The growth of the welfare state certainly offered psychological experts numerous opportunities to gather data, reach conclusions, and thereby test the practical validity of their theoretical hypotheses. The appearance of the warfare state and the constant military emergencies of the postwar years were at least as hospitable. The emphasis in this book on war and militarism is not intended to suggest that the growth of the state's domestically oriented concerns and bureaucracies have been insignificant to psychology's history during or after World War II. Quite the contrary. One of the most significant political developments of the postwar period is the growing convergence between the requirements of welfare and warfare, and the belief that ensuring national security in a dangerous world and constructing a just and decent society for U.S. citizens at home were necessarily part of the same project.
At times, welfare and warfare appeared as a stark choice: welfare or warfare? This was the case, for example, when the Kerner Commission's recommendations for expanded social programs in U.S. cities collided with the fiscal requirements of waging war in Vietnam. At other times, the warfare state assumed the functions of the welfare state. Policy-makers like Daniel Patrick Moynihan utilized military behavioral research as a blueprint for 1960s social programs and insisted that the Department of Defense offer soldiers opportunities for education and training that would lift them out of the civilian underclass. Perhaps it is only now, as we look back on the Cold War as history, that this intimate relationship between welfare and warfare can finally come into focus.
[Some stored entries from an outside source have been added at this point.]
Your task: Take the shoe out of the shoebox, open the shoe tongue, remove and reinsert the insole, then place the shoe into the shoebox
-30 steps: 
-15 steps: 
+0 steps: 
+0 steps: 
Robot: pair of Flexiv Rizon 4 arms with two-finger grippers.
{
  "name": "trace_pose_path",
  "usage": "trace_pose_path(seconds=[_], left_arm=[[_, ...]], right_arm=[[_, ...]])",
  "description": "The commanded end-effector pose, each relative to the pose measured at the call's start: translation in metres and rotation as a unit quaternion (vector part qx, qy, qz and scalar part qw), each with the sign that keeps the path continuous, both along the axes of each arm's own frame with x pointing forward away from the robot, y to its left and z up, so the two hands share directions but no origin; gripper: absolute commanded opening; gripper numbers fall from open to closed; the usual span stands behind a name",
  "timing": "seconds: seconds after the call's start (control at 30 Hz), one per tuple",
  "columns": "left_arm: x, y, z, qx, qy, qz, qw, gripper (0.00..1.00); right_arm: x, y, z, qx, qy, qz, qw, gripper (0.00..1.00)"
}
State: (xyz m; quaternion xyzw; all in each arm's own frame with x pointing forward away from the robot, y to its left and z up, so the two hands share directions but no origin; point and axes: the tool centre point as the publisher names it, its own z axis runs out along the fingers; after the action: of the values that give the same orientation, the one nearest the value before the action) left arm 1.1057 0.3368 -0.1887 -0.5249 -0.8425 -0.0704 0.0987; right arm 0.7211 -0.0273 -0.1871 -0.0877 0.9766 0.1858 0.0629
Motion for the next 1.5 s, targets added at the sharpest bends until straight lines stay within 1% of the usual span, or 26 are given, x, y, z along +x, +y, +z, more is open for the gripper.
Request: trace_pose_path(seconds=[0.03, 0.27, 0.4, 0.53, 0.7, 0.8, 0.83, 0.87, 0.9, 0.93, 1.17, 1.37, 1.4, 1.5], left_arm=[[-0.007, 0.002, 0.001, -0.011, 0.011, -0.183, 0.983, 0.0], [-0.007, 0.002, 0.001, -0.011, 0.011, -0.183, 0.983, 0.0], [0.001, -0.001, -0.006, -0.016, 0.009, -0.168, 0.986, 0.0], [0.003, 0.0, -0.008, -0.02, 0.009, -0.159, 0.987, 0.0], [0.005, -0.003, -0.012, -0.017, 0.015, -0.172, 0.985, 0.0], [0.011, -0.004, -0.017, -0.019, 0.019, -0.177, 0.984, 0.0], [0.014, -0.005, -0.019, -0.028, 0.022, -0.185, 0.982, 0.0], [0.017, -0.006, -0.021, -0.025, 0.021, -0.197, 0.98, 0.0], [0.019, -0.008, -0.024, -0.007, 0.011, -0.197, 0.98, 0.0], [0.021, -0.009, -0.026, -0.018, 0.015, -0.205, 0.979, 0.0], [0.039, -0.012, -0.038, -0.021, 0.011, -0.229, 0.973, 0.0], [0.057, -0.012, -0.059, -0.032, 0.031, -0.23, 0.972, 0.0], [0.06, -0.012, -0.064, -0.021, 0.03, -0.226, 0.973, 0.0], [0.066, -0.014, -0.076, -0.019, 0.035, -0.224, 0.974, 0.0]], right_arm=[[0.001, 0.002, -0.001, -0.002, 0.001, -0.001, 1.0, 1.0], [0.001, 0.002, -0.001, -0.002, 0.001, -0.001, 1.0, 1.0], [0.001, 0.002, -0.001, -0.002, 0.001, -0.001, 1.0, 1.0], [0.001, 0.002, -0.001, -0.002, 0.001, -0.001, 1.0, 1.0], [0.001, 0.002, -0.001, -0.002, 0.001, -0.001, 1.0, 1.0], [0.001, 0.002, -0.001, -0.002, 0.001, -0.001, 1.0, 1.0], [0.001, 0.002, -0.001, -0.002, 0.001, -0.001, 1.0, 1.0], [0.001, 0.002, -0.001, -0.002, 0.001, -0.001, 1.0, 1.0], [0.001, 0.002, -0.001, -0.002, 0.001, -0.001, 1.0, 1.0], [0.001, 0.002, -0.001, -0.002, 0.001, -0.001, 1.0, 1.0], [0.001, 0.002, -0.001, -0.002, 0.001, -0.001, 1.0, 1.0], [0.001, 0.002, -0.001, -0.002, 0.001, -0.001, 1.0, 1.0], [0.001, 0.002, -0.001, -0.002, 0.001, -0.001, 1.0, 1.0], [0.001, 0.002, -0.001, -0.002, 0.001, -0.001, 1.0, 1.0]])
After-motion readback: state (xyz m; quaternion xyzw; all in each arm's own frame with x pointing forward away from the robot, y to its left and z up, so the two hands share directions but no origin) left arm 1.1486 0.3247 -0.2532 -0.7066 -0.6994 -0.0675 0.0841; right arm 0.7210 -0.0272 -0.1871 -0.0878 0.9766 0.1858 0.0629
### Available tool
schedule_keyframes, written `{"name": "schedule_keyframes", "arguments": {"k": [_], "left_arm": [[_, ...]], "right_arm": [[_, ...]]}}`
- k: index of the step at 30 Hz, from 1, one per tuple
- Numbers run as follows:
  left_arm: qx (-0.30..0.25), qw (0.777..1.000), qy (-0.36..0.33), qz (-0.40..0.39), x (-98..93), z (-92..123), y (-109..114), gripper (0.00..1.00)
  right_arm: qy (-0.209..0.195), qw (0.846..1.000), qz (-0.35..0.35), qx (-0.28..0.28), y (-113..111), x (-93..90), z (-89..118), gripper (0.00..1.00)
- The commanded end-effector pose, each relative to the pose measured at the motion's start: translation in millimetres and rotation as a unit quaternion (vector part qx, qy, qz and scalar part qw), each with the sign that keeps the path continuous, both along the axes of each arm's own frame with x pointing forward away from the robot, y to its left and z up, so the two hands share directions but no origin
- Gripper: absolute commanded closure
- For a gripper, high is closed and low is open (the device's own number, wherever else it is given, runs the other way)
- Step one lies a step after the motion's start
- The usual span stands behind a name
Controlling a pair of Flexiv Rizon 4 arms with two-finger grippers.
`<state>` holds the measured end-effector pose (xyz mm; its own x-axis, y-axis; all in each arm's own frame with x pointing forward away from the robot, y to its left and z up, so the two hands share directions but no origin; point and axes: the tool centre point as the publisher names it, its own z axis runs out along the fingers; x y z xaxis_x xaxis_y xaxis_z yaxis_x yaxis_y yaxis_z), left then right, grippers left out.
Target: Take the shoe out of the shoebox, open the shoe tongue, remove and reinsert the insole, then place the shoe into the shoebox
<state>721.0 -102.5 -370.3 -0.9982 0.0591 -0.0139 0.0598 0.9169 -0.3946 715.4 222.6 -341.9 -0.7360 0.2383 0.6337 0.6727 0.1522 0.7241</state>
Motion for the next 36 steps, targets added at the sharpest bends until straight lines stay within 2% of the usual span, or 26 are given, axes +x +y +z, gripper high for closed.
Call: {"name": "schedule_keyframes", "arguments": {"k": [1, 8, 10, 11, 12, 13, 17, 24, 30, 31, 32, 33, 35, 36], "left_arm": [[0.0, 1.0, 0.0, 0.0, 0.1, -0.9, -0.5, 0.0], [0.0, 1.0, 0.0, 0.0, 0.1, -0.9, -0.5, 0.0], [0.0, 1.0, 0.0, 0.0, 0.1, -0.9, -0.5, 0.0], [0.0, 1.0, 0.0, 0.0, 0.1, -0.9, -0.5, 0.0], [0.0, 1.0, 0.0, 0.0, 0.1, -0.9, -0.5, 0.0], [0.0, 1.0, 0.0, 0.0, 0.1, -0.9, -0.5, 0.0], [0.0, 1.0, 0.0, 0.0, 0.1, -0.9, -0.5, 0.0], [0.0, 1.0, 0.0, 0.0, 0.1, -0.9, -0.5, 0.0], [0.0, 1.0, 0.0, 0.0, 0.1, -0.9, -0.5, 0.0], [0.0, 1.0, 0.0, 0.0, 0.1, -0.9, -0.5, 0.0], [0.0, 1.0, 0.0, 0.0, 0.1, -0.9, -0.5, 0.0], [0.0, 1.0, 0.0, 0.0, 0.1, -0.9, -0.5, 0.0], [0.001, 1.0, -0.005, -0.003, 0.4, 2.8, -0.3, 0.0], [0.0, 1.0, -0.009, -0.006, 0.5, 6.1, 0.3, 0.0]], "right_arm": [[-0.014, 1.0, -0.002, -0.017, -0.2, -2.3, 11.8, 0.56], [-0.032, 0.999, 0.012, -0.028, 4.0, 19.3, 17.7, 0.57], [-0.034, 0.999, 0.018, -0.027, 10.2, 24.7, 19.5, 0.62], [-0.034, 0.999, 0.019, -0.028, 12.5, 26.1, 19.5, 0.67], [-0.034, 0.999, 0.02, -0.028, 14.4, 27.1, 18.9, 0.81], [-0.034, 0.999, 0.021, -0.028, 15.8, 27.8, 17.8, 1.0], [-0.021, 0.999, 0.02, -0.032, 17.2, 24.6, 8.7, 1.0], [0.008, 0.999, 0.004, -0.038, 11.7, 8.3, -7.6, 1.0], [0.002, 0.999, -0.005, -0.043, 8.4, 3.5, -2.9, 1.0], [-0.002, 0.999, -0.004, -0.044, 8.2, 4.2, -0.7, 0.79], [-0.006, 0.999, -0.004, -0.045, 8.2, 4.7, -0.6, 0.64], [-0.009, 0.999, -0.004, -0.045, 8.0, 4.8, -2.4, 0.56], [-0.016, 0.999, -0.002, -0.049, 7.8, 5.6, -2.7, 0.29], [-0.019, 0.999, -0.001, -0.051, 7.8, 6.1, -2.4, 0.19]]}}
Whether they were offering advice on managing the Cold War or prescribing a reduction in racial tensions in U.S. cities, psychological experts brought their considerable talents to bear on the design and administration of postwar public policy. Their mission was to enlighten approaches to the most decisive and divisive matters of their day and, in doing so, to enlarge the responsibilities and appropriate subjects of government while broadening psychology's reach and influence.